With their new technique, they managed to bring together two very distinct approaches to cosmologically interpret large maps of galaxies. Traditionally, spectroscopic surveys such as BOSS and eBOSS use the statistical properties of their galaxy maps to infer the geometry and structure growth of the universe from a billion years after the Big Bang until today in a model-independent way through the standard ruler technique.
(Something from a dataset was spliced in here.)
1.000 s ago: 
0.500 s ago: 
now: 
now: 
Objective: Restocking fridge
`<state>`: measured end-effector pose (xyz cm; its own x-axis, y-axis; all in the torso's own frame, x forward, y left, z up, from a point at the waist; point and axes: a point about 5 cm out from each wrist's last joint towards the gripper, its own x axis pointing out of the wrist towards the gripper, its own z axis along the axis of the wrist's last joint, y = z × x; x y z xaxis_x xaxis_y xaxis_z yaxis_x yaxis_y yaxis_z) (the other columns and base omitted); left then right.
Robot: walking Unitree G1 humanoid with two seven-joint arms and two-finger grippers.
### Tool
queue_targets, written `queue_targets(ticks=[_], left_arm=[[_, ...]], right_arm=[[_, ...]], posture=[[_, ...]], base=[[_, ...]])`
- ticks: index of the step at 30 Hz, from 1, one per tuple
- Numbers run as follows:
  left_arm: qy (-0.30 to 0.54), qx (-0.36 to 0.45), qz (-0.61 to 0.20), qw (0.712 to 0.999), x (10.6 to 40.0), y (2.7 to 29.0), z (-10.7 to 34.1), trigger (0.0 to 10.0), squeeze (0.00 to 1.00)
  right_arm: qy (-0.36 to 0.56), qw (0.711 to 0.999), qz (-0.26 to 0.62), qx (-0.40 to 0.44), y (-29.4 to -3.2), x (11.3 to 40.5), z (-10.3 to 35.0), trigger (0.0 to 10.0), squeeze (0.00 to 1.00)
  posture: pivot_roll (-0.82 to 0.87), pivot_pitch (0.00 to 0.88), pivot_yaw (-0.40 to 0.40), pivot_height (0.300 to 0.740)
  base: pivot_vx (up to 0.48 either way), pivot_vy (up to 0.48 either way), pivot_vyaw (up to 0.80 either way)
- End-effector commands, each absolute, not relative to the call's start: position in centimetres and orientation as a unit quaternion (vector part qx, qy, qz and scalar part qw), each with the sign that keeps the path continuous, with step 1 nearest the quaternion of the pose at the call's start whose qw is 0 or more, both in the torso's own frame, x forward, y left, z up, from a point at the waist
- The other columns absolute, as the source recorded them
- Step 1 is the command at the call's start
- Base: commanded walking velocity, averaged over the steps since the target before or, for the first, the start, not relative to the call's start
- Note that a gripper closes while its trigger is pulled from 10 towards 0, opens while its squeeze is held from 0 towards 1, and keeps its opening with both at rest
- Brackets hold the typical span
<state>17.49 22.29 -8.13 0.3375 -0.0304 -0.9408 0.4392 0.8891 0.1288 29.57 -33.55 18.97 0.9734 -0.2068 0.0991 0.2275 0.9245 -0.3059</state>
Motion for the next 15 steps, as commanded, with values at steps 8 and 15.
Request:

This technique uses the galaxy two-point correlation function or its analogue, known as the power spectrum.

This function quantifies the excess probability of finding two pairs of galaxies at a given distance, and encodes the vast majority of the statistical information enclosed in the clustering galaxies, including the signature of a cosmic “standard ruler”.

The length of the standard ruler can then be directly linked to the so-called sound horizon, which is the distance that any perturbations were able to travel in form of sound waves in the early universe before recombination (which is the epoch were electrons and protons first became bound to form hydrogen atoms). This so called “standard ruler” is also well measured from Cosmic Microwave Background observations. 

By measuring the standard ruler across cosmic time from deep galaxy redshift surveys, the expansion history of the universe can be reconstructed and this now well-known and standard technique goes under the name of Baryon acoustic oscillations or (BAO). However, using the BAO only signal neglects additional (and important) cosmological information, ignoring other features of the power spectrum such as its general slope or the variation of its slope with time, which would give us insights on new physics. On the other hand, we have Full Modelling Fits to the statistical properties of galaxies. These techniques assume a certain cosmological model (for example standard Λ-CDM) and recompute the whole power spectrum to perform their model fits and have, therefore, a much higher computational cost. These approaches reveal that cosmological parameter constraints are more stringent in this model-dependent analysis (blue contours) than in the traditional one (grey contours).

 

In this work, Brieden, Gil-Marín and Verde show explicitly how, within the traditional approach, this “lost” information can be recovered almost entirely: By adding one extra “slope” parameter. This new parameter captures the shape of the power spectrum on large-scales, which contains information of early-time physics. With this extra parameter (red contours) we can further constrain the cosmological parameters and use the complete galaxy clustering shape to probe cosmological models[SB1]  in an effective way. In combination with the geometry and growth information (ShapeFit, green contours) they can accurately reproduce the Full Modelling results, but with major advantages: the preservation of the model-independence of the traditional approach and hence its robustness concerning systematic uncertainties and a much smaller (factor of 30) computational cost.